── Data ──

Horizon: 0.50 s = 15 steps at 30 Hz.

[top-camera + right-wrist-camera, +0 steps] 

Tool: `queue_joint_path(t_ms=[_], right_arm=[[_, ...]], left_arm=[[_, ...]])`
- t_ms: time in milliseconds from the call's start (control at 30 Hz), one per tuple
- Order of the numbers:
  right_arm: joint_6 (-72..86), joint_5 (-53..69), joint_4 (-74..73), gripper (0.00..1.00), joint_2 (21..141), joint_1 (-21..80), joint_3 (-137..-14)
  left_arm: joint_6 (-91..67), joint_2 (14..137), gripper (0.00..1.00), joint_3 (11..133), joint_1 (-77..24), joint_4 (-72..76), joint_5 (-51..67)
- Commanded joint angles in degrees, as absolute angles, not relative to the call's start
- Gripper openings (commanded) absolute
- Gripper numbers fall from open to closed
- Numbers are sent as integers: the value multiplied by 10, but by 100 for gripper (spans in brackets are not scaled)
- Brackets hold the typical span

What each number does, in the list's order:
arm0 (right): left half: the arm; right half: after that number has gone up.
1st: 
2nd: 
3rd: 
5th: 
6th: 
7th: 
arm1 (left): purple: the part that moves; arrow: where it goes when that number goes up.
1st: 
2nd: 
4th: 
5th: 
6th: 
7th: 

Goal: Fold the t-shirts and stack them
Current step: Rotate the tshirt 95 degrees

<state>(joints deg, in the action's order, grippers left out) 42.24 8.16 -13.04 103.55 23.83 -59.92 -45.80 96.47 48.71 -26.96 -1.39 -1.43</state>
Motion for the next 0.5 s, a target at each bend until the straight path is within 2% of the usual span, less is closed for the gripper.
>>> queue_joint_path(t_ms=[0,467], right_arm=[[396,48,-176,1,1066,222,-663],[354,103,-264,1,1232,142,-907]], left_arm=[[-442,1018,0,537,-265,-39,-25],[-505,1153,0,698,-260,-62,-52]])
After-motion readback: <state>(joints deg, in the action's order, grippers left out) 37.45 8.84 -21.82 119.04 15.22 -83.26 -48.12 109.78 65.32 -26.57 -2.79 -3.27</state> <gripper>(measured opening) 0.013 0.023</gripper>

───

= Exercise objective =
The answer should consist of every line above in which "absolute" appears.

= Expected answer =
- Commanded joint angles in degrees, as absolute angles, not relative to the call's start
- Gripper openings (commanded) absolute

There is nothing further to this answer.